7 de julio de 2018
Ayer tuvimos un plan con amigos en la casa, amigos que queremos muchos y con los que disfrutamos muchísimo hacer plan. Acabé cansada por la hora, por el ruido y por el día profesionalmente intenso que había tenido, así que no estaba 100% de buenas. En general, soy más bien impaciente, no me gusta el ruido y con el cansancio la ya corta mecha se hace más chiquita. El caso es que me fui a dormir cansada pero con una sensación rara, como de malestar. Soñé algo, que no logré acordarme, y sigo sin poder ubicar, pero el caso es que lloré y lloré. Ahorita en la mañana, estuve como media hora con los ojos cerrados tratando de ubicar la emoción del sueño, tratando de rastrear qué soñé o qué sentí. Lo que capté es algo abstracto.
Creo que lo que sentí en la boca del estómago anoche fue culpa. Lo que lloré en la noche fue miedo al abandono, a no ser querida.
Mi traducción detectivezca es la siguiente:
Por alguna razón he aprendido o crecido con la idea de que la frustración y el enojo, la impaciencia, el mal humor, son sentimientos malos. De gente fea. Sentimientos que desde el primer momento en que los sienta, debo luchar con uñas y dientes contra ellos. «Aquí no se sintió nada». Porque la gente que los siente es fea y nadie la quiere.
A cada rato siento culpa. A cada rato me siento sola, como que le caigo gorda a todo mundo. A cada rato me tacho de cagante. Hoy por hoy, por suerte, me dio cuenta con la cabeza que son tonterías. Que no soy cagante, o al menos eso intento, que sí me quiere la gente. Pero la boca del estómago no lo ha captado. Sigo teniendo un reflejo inmediato de autocrítica al momento en el que experimento sensaciones negativas.
Lo peor, es que me di cuenta que lo mismo le hago a las niñas. Lucho con uñas y dientes contra sus expresiones de enojo. Mi reacción inmediata es de shh shh shh shhhh, ¿qué pasa?, ¡bájale!, ¡cálmate!
Por lo menos me di cuenta. Creo que es algo muy de nuestra generación. Esto de aceptar todas las emociones es totalmente nuevo, al menos en mi familia, lo veo en mi y lo he platicado con mi mamá.
Por lo menos caigo en cuenta que el espiral de «nadie me quiere», «soy odiosa», arranca con mi cerrazón hacia emociones negativas. Ahí empieza. Ahí tiene que acabar. Estaré más consiente de la expresión de mi enojo y de mi frustración. Me aseguraré de expresarlo sin lastimar, me daré permiso de demostrarlo.
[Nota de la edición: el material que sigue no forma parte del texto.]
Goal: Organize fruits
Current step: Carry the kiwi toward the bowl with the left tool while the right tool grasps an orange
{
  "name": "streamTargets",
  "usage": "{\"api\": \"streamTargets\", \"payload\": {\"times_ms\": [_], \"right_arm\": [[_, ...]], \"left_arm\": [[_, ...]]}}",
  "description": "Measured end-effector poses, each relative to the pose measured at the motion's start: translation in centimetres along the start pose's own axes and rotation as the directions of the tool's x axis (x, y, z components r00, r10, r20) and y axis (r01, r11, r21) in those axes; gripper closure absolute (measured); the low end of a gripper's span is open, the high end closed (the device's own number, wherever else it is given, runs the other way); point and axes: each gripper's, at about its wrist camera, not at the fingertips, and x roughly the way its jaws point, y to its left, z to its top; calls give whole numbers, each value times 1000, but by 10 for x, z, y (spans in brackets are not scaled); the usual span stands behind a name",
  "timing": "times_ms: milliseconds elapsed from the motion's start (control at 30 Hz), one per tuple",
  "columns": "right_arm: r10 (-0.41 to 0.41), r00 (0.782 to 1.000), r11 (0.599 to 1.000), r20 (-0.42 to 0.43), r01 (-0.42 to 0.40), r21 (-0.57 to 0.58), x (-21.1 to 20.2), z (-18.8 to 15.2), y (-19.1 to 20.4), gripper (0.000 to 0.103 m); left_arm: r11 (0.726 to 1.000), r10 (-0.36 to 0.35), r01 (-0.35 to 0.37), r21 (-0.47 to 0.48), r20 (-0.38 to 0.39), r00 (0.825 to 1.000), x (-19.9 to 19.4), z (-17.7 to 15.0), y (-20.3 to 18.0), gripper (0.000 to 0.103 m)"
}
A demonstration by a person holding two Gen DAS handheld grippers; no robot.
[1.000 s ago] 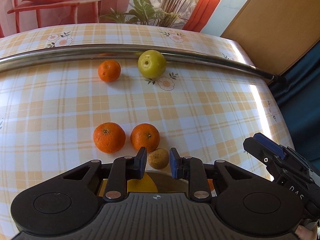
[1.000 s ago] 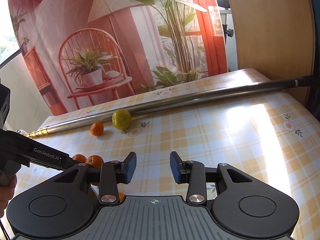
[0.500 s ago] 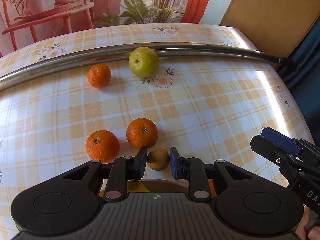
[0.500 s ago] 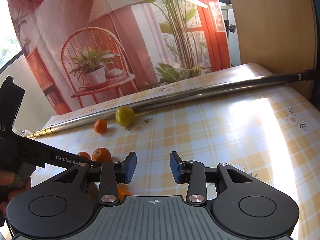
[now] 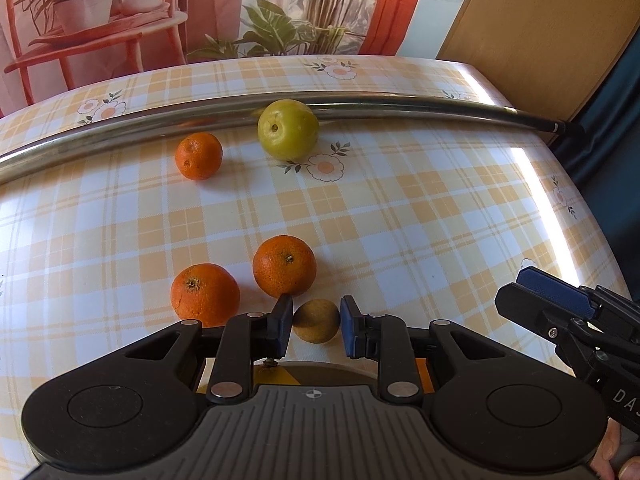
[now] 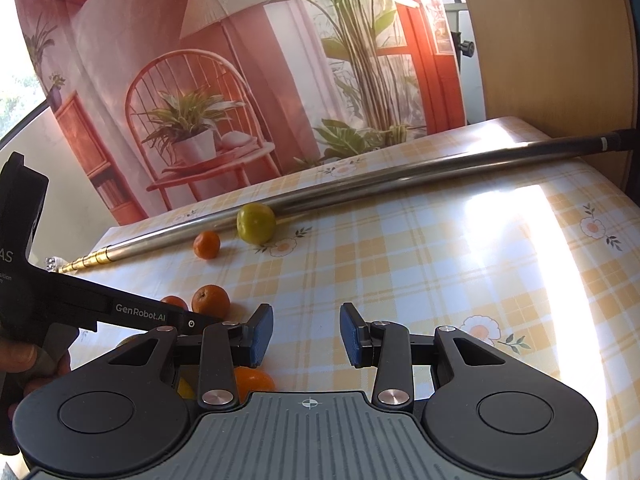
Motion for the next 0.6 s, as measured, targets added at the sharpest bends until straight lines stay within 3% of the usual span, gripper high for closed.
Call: {"api": "streamTargets", "payload": {"times_ms": [367, 600], "right_arm": [[38, 997, 999, -60, -38, 0, 11, -12, 6, 69], [72, 993, 997, -98, -74, -17, 18, -20, 20, 68]], "left_arm": [[999, -31, 23, 46, 183, 983, -51, -8, -11, 76], [999, -40, 34, 28, 250, 967, -77, -30, 0, 76]]}}
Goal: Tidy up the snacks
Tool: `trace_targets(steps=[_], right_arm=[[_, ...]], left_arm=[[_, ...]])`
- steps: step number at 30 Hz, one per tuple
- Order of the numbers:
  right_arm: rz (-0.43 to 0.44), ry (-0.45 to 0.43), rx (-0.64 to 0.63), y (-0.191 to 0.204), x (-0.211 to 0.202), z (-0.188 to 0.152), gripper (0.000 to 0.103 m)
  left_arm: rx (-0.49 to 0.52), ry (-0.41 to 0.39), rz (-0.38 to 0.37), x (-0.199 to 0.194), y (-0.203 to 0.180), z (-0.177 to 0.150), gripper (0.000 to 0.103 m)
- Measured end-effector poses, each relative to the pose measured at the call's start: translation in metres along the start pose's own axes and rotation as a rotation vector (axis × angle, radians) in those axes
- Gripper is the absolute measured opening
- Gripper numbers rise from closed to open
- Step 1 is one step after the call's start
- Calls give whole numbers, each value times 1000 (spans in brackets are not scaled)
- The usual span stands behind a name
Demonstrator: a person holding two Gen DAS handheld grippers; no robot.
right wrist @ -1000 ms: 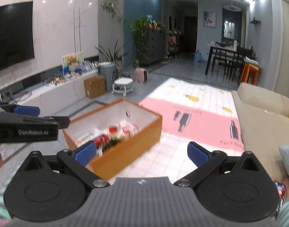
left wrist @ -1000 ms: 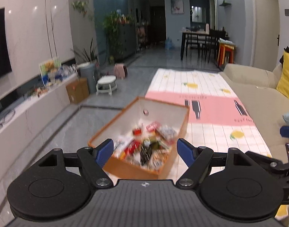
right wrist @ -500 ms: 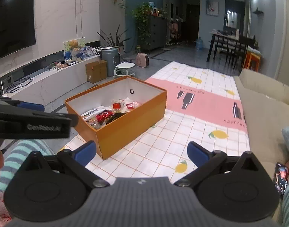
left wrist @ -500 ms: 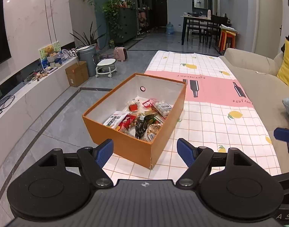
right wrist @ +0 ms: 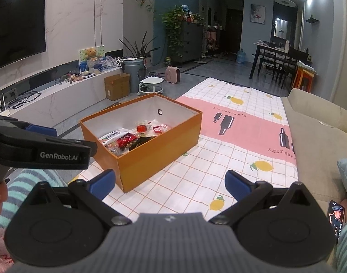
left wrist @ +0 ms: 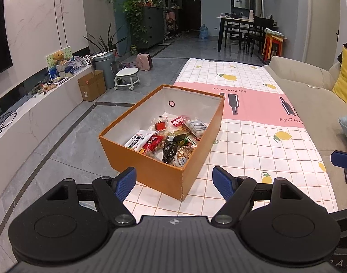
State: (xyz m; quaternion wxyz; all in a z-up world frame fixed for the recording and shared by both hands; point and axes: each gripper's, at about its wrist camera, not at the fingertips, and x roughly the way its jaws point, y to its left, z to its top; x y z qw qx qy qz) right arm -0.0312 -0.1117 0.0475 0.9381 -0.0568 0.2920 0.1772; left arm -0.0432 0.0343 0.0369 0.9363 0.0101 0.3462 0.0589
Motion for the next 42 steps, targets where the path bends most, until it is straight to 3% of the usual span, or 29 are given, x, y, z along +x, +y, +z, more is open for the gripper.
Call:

Dejaré de regañarme por ser humana, por no ser un cascabel. Espero poder confiar en que no me quedaré sola. En que nadie dejará de quererme. Nada más de leerlo me doy oso, me sueno azotada, que gueva, pero de verdad las emociones más intangibles, los mecanismos más inconscientes, los que traemos desde siempre, son los que nos dan más lata en el día a día y ni nos damos cuenta. Al menos en eso estoy trabajando, y de ahí a mi hipótesis personal, y mi reto como mamá.
Quiero hijas que se permitan sentir todo el rango de emociones sin juicio y sobre todo sin miedo a dejar de ser queridas.